In summary, the defoaming apparatus 100 of the embodiment of the present invention can perform at least three defoaming procedures on the adhesive 10 to exclude most or all of the gas in the adhesive 10, and ensure that the adhesive 10 provided to the applicator 20 has A certain quality, such as good adhesion and / or optical properties (such as light transmittance). Since the defoaming apparatus 100 of the embodiment of the present invention performs at least three defoaming procedures on the adhesive 10, even if the viscosity of the adhesive 10 is high, the gas in the adhesive 10 can be sufficiently excluded. In one embodiment, the defoaming device 100 can remove the adhesive 10 by more than 90%, such as at least 99% of the gas.
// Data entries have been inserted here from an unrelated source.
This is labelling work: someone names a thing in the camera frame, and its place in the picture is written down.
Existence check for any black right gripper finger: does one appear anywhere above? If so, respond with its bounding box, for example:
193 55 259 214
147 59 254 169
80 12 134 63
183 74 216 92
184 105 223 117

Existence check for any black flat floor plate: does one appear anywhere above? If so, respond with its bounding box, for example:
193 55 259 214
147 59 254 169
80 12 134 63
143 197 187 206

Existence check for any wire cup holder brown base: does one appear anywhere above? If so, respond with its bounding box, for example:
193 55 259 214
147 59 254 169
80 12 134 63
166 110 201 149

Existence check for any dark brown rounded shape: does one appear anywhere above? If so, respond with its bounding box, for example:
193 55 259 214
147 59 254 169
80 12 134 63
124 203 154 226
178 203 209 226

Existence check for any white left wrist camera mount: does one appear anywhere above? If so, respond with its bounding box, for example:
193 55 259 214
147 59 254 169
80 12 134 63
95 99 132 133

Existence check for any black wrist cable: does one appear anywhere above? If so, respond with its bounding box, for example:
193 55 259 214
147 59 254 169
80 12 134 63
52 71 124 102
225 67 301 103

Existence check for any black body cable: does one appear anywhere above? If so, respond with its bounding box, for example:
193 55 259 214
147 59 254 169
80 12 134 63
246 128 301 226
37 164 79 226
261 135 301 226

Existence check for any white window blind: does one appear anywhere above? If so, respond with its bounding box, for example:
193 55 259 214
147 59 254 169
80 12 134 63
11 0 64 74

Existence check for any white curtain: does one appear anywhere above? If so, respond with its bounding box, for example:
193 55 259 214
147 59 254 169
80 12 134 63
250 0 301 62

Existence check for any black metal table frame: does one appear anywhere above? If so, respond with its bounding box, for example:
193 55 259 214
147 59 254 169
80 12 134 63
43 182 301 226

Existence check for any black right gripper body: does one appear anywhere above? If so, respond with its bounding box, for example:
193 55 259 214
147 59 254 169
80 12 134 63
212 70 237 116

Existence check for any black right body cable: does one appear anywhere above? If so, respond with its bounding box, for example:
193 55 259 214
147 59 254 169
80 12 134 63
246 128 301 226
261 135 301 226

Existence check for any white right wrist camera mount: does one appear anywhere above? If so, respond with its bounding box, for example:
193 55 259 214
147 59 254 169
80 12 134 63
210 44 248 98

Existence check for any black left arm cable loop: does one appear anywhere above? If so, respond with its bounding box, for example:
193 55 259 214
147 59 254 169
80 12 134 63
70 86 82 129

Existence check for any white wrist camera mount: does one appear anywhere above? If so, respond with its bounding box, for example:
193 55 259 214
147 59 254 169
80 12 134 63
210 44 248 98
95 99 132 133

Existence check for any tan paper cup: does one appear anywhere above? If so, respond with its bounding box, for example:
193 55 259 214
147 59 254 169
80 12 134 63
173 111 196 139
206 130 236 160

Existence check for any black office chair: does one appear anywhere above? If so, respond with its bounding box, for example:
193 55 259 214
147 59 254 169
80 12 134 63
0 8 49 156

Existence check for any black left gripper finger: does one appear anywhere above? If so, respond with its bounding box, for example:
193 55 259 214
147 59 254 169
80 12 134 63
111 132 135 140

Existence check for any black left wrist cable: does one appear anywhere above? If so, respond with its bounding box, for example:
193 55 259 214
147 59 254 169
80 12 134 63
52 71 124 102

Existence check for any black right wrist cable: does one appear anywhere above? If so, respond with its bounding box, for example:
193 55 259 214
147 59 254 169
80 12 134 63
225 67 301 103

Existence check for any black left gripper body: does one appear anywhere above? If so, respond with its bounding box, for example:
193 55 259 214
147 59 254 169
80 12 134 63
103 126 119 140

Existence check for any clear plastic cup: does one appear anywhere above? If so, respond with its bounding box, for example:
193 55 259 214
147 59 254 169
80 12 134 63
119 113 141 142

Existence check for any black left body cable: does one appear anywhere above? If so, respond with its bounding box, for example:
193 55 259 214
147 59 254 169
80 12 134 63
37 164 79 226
In conclusion, the present invention has been disclosed in the above preferred embodiments, and is not intended to limit the present invention. A person skilled in the art can make various changes and modifications without departing from the spirit and scope of the invention. Therefore, the scope of the invention is defined by the scope of the appended claims.

10‧‧‧Viscos

20‧‧‧applicator

100‧‧‧Defoaming equipment

110‧‧‧ large barrel

115‧‧‧Defoaming machine

120‧‧‧ small bucket

120a‧‧‧ entrance

120t‧‧‧ top wall

120w‧‧‧ side wall

120b‧‧‧ bottom wall

120e‧‧‧Exhaust port

130‧‧‧First exhaust pipe

140‧‧‧Second exhaust pipe

150‧‧‧ delivery tube

160‧‧‧ valve

G1‧‧‧ gas

Claims (10)

A defoaming device for performing a defoaming process on a glue, comprising: a large barrel for performing a first defoaming process; a small tub, communicating with the large tank, and for performing a second take off a bubble program; and a first exhaust pipe that communicates with the keg tank and is used to perform a third defoaming process. The defoaming device of claim 1, wherein the ratio of the volume of the keg to the volume of the keg is between 3% and 7%. The defoaming device of claim 1, wherein the keg tank has an inlet communicating with the large tub, the inlet being located at a lower portion of the keg. The defoaming device of claim 1, wherein the keg is provided with an exhaust port located at an upper portion of the keg. The defoaming device of claim 1, wherein the first exhaust pipe comprises: a sight pipe; and a first communication pipe connecting the observation pipe and the keg groove and connected substantially perpendicularly The observation tube. The defoaming device of claim 5, wherein the first exhaust pipe further comprises: a second communication pipe connected to the observation tube and an applicator. The defoaming device of claim 5, wherein the viewing tube comprises a transparent window for exposing the adhesive located in the viewing tube from the transparent window. The defoaming device of claim 1, wherein the first defoaming procedure is a pressurized defoaming procedure, the second defoaming procedure is a static defoaming procedure, and the third defoaming procedure is static Set the defoaming procedure. A method for defoaming a viscose, comprising: providing a defoaming device, wherein the defoaming device comprises a large barrel, a small tub and a first exhaust pipe, the keg is connected to the large tank, and the An exhaust pipe is connected to the keg tank; a first defoaming process is performed in the keg tank; a second defoaming process is performed in the keg tank; and a third defoaming process is performed by the first exhaust pipe . The defoaming method according to claim 9, wherein the first defoaming procedure, the second defoaming procedure, and the third defoaming procedure are sequentially performed.